问题
Suppose I have two partitioned dataframes:
df1 = spark.createDataFrame(
[(x,x,x) for x in range(5)], ['key1', 'key2', 'time']
).repartition(3, 'key1', 'key2')
df2 = spark.createDataFrame(
[(x,x,x) for x in range(7)], ['key1', 'key2', 'time']
).repartition(3, 'key1', 'key2')
(scenario 1) If I join them by [key1, key2] join operation is performed within each partition without shuffle (number of partitions in result dataframe is the same):
x = df1.join(df2, on=['key1', 'key2'], how='left')
assert x.rdd.getNumPartitions() == 3
(scenario 2) But If I joint them by [key1, key2, time] shuffle operation takes place (number of partitions in result dataframe is 200 which is driven by spark.sql.shuffle.partitions option):
x = df1.join(df2, on=['key1', 'key2', 'time'], how='left')
assert x.rdd.getNumPartitions() == 200
At the same time groupby and window operations by [key1, key2, time] preserve number of partitions and done without shuffle:
x = df1.groupBy('key1', 'key2', 'time').agg(F.count('*'))
assert x.rdd.getNumPartitions() == 3
I can’t understand is this a bug or there are some reasons for performing shuffle operation in second scenario? And how can I avoid shuffle if it's possible?
回答1:
I guess was able to figure out the reason of different result in Python and Scala.
The reason is in broadcast optimisation. If spark-shell is started with broadcast disabled both Python and Scala works identically.

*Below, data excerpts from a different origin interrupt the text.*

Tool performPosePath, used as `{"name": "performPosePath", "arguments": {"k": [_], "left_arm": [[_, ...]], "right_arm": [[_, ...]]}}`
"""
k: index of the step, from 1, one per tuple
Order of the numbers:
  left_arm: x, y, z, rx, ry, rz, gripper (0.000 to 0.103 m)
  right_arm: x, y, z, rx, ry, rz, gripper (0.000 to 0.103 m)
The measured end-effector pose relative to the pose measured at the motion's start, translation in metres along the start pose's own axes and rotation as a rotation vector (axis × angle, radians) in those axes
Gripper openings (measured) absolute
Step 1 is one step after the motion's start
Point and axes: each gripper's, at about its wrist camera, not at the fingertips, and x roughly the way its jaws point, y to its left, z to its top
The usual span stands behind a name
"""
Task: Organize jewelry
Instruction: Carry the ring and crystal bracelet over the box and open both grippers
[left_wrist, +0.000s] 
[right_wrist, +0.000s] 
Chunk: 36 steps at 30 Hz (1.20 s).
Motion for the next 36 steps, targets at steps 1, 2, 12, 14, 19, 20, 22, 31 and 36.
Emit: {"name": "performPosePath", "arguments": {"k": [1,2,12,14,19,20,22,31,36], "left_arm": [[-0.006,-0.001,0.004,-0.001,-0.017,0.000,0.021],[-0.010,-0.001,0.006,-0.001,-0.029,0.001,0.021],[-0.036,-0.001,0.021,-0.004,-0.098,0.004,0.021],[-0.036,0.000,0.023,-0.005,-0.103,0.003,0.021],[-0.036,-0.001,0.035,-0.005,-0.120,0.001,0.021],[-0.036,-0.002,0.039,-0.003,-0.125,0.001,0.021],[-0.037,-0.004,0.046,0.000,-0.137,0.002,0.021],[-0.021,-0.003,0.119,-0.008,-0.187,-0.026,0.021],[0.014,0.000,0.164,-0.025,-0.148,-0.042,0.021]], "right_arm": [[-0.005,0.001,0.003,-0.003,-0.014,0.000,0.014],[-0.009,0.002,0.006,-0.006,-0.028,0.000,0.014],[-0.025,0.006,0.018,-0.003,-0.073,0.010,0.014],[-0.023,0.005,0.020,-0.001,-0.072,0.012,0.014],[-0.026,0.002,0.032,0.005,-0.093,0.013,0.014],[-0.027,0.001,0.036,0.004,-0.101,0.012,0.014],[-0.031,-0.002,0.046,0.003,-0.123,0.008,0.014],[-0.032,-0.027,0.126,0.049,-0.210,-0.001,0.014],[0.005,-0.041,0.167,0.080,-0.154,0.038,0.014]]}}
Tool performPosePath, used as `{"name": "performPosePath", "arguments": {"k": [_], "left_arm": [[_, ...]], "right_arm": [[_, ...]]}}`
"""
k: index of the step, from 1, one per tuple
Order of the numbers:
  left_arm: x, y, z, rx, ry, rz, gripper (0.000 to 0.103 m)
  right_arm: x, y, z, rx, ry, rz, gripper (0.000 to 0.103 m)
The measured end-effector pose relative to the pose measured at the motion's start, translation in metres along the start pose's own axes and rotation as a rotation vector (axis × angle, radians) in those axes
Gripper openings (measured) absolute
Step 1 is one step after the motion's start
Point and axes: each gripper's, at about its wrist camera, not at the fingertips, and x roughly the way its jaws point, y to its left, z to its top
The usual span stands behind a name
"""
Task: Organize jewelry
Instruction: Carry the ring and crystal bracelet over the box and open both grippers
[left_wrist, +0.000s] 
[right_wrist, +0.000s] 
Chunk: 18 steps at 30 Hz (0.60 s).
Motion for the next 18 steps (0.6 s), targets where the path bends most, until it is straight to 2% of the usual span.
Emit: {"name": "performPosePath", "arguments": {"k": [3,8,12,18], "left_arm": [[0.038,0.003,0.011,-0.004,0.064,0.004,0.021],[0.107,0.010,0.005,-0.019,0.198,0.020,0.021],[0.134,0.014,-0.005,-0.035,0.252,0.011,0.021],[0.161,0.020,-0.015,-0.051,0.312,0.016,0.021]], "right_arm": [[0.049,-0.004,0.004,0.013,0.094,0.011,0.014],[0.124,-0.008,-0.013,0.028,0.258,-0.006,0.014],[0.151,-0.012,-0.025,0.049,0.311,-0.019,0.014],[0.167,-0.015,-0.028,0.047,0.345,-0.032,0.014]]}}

./spark-shell --conf spark.sql.autoBroadcastJoinThreshold=-1
val df1 = Seq(
(1, 1, 1)
).toDF("key1", "key2", "time").repartition(3, col("key1"), col("key2"))
val df2 = Seq(
(1, 1, 1),
(2, 2, 2)
).toDF("key1", "key2", "time").repartition(3, col("key1"), col("key2"))

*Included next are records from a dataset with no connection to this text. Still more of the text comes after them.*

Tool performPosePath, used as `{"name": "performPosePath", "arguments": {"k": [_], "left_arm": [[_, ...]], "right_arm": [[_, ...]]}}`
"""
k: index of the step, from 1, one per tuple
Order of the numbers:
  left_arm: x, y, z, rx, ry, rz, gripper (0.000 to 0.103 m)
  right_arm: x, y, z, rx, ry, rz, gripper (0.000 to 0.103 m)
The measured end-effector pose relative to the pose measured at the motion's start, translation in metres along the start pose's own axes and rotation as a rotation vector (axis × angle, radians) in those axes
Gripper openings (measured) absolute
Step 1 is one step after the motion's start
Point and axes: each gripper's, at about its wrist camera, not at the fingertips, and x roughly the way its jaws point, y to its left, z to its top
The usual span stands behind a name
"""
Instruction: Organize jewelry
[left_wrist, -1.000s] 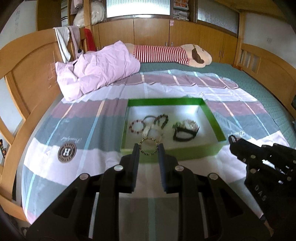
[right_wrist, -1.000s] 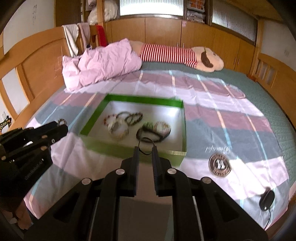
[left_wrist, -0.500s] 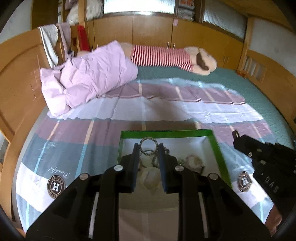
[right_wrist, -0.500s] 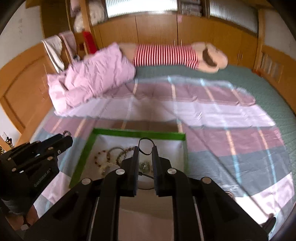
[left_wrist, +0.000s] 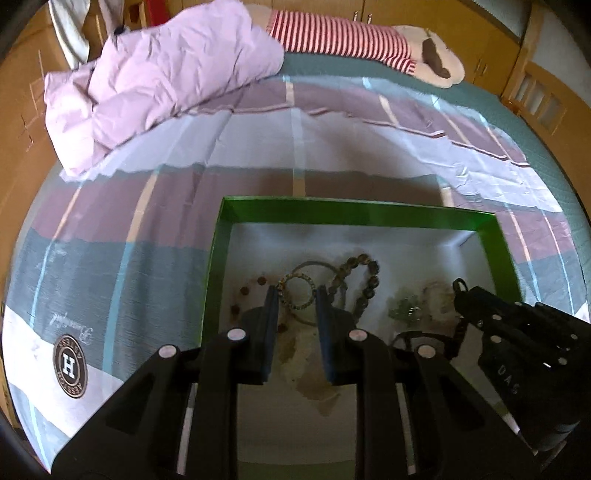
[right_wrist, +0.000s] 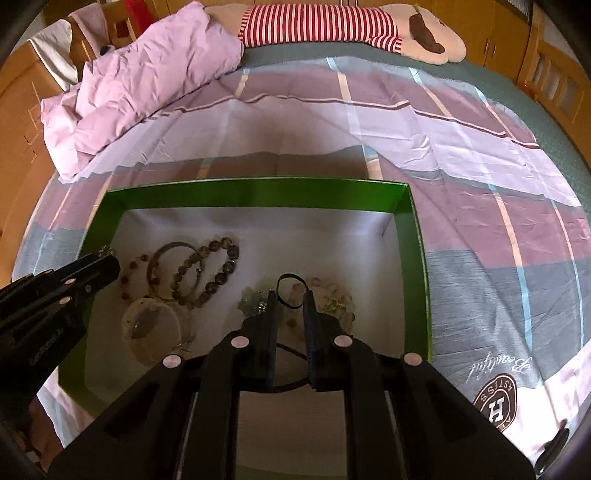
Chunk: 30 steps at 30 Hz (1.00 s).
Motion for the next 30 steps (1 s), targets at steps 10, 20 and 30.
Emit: {"name": "performPosePath", "arguments": {"k": [10,20,30], "left_arm": [[-0.009,0.006,-0.012,-0.003,-0.011,0.018,0.038],[-0.120,-0.013,-0.072,0.044,-0.258,0.109,0.078],[-0.189,-0.027,-0.113,0.033,-0.326,0.098,0.097]], "right_arm": [[-0.018,-0.001,-0.009,0.012,-0.044,-0.015,0.040],[-0.130,-0.004,-0.077,0.007,-0.288,-0.100,0.086],[-0.193,-0.012,-0.120,0.027,-0.351,-0.174,0.100]]}}
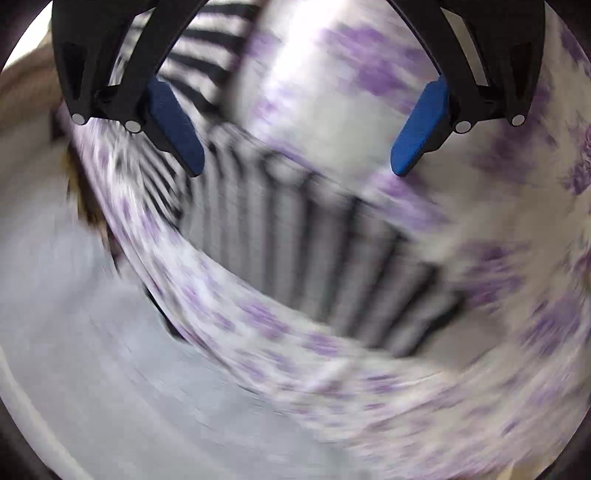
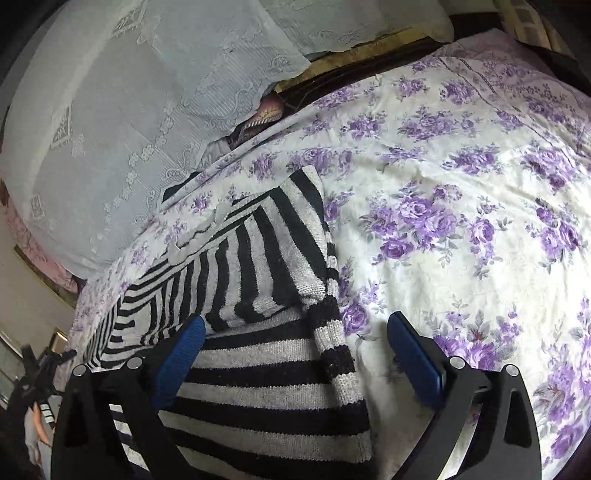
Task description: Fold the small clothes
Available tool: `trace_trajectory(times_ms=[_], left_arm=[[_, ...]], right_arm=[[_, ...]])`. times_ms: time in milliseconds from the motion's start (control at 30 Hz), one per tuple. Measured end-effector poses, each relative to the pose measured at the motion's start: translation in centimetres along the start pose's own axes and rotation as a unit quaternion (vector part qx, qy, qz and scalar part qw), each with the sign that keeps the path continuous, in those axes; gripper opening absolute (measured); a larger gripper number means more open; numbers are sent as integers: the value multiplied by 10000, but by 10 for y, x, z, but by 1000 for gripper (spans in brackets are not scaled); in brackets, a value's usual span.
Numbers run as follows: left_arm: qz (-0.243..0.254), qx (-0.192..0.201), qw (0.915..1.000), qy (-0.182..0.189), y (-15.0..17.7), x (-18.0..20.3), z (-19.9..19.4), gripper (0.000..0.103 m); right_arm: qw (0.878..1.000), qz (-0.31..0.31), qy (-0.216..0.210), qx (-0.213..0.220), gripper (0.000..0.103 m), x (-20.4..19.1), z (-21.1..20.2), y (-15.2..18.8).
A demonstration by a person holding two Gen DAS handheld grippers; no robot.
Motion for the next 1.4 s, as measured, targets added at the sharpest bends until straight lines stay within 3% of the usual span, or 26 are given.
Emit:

val x = df1.join(df2, usingColumns = Seq("key1", "key2", "time"))
x.rdd.getNumPartitions == 200
So looks like spark 2.4.0 isn't able to optimise described case out of the box and catalyst optimizer extension needed as suggested by @user10938362.
BTW. Here are info about writing catalyst optimizer extensions https://developer.ibm.com/code/2017/11/30/learn-extension-points-apache-spark-extend-spark-catalyst-optimizer/
回答2:
The behaviour of Catalyst Optimizer differs between pyspark and Scala (using Spark 2.4 at least).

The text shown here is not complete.